Ho avuto modo di leggere con estremo interesse l’editoriale del direttore sull’apertura a Taranto di una nuova libreria e, con essa, della triste solitudine a cui è relegata la nostra città.
Purtroppo, pur cercando le parole per provare a giustificare una dimensione diversa da quella che racconta, non è possibile darle torto su tutti gli argomenti che ci propone.
L’immagine che appare di Taranto è di fatto quella di una città stanca e disillusa dalle speranze di cambiamento avute nel recente passato, sopratutto per la mancanza di rispetto verso la sua storia e ciò che potrebbe e dovrebbe rappresentare. Negli ultimi mesi si è potuto toccare con mano un progressivo declino della forza rappresentativa della politica di questo territorio che si è da subito trasformato in scoraggiamento e distaccamento dalla vita politica, sociale ed economia da parte dei cittadini. Si potrebbero perdere ore nel disegnare il quadro desolante cui siamo stati destinati tra vertenze, costanti proteste, divisioni e abbandoni. Ed è proprio in questo quadro che si mostra la totale debolezza di una politica assente o cieca, troppo impegnata a litigare sulle dimensioni locali e ad accontentare, con basse prebende, fette intere di elettorato popolare, senza accorgersi che l’ultimo treno (e questa volta non solo quello da/per Roma) è già partito carico dei bagagli di speranza dei suoi giovani e dei suoi abitanti.
Se ci fosse consapevolezza, dignità e certezza della difesa del territorio allora sì che Taranto già oggi sarebbe stata un’altra città.
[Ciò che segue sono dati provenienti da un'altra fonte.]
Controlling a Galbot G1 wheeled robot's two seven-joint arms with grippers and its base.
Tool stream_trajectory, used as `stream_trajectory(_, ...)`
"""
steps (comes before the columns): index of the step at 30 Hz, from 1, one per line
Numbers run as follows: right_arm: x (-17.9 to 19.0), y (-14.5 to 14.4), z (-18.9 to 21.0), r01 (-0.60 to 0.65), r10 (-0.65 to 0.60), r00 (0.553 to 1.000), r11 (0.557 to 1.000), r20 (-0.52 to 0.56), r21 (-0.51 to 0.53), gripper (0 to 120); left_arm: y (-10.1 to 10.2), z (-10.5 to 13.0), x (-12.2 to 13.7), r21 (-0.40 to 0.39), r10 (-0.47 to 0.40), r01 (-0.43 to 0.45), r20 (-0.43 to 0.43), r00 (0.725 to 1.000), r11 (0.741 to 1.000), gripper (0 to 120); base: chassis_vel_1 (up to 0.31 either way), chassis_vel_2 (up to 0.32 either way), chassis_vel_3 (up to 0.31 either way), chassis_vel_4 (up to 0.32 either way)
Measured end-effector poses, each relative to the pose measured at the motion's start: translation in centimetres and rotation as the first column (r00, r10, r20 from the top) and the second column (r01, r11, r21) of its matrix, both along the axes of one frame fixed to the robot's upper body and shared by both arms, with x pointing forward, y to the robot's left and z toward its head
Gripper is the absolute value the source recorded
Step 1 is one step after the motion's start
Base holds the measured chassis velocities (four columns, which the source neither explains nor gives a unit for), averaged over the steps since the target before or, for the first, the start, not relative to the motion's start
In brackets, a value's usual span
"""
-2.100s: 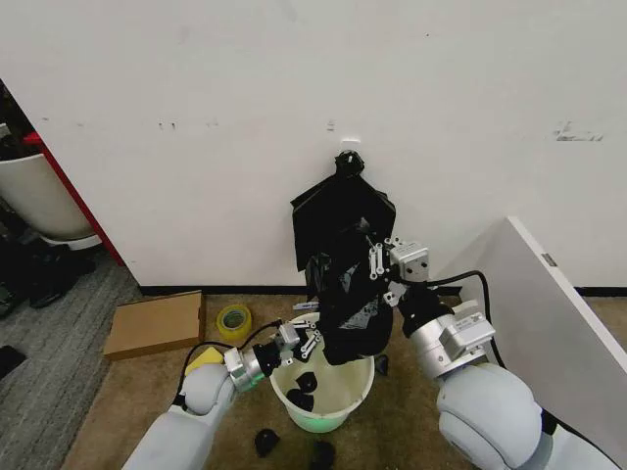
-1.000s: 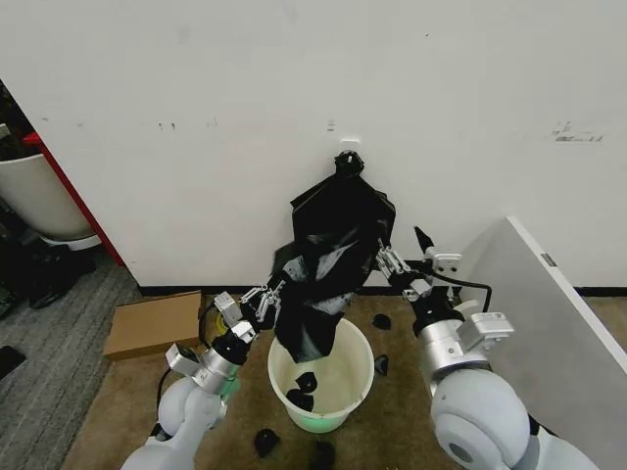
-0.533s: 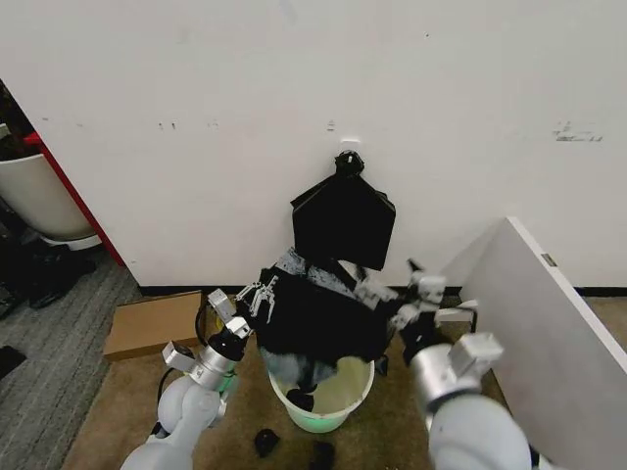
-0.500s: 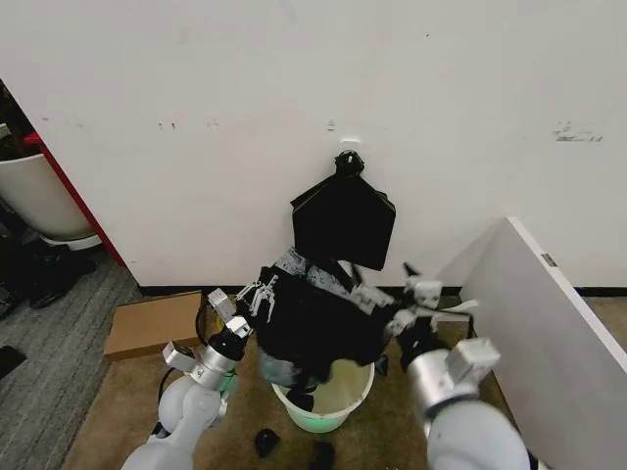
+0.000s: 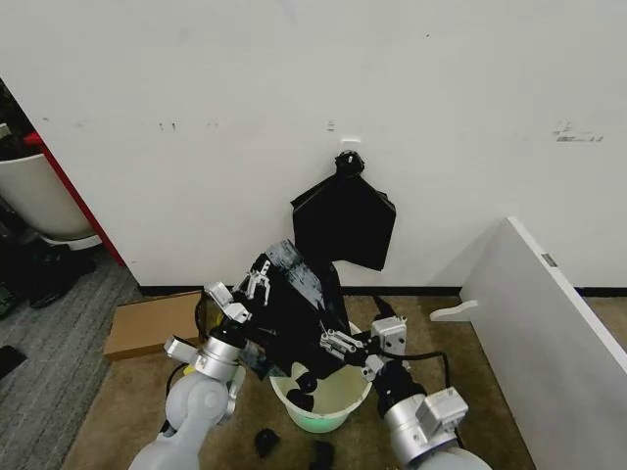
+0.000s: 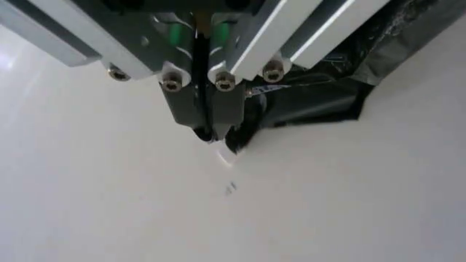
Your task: Place the garbage bag over the trash bin.
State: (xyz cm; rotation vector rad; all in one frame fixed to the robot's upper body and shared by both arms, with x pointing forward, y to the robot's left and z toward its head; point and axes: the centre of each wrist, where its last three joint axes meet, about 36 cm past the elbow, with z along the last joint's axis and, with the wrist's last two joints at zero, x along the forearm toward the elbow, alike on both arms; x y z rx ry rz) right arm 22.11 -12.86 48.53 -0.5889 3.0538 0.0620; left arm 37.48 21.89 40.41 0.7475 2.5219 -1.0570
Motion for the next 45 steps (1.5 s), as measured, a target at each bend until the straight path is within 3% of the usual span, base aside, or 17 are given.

Invece no, continuiamo a litigare per decidere quale sia l’illusorio padrone di turno a cui votarci, cercando nemici inesistenti o inventando sudditanze improbabili senza guardare, ancora una volta, che tutto intorno a noi appassisce.
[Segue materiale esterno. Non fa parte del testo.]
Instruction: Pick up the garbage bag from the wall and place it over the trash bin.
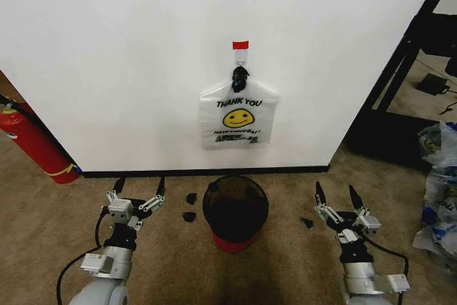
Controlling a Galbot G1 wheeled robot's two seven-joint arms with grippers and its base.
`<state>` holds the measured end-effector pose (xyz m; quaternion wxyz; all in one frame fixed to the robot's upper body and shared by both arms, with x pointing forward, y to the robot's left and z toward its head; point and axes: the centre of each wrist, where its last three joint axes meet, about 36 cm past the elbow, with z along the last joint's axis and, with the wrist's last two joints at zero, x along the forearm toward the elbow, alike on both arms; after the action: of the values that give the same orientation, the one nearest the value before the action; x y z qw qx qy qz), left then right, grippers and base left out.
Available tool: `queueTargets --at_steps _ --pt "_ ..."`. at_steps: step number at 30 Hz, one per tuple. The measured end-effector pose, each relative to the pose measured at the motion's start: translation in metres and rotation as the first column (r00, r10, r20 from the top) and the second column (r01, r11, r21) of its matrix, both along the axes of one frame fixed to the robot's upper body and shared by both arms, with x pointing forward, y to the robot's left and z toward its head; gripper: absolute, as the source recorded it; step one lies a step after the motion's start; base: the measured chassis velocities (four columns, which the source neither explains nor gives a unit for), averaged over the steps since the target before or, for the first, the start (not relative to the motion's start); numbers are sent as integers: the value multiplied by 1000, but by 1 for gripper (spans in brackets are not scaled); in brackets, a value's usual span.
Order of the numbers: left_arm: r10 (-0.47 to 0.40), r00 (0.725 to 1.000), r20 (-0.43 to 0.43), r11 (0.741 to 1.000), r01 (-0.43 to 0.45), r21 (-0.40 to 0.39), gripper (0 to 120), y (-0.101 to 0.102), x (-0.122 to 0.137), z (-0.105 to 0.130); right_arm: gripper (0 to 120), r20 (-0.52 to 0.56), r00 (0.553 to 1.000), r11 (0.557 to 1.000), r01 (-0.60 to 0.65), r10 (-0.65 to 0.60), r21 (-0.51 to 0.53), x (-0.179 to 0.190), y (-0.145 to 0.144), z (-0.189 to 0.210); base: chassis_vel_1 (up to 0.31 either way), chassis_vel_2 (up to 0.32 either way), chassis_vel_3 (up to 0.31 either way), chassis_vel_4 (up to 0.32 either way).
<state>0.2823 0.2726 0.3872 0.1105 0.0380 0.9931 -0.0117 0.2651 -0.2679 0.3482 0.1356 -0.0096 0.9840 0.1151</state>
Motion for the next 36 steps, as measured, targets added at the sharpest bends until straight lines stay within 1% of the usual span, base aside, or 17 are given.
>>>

Lo dice bene, non sarà un libro a segnare la svolta ma di certo può rappresentare la speranza della conoscenza e della consapevolezza del cambiamento, oltre ogni corsa che la politica locale farà per intestarsi un’inaugurazione. Fatto sta che questa città reclama una nuova classe politica e dirigente. Ci avevamo sperato, creduto, ci eravamo impegnati e siamo stati delusi, traditi, ancora una volta. Ma questa non può essere la ragione di un abbandono e anzi deve diventare la certezza di un impegno, ulteriore e sentito, perché non si consegni all’oblio eterno questo angolo di paradiso. Non c’è tempo e sempre meno ce ne sarà, come dimostrano il deserto serale in quelle che un tempo erano le vie dello shopping o la «non accoglienza» dei tanto sognati croceristi. Ma questo non può che essere un motivo in più per cui ognuno di noi è chiamato ad essere responsabile di una svolta che, seppur iniziata e ora sospesa, non può più essere rimandata. Non oltre la lettura di un buon libro. Non oltre il diritto di esistenza «giusta» che questa terra reclama.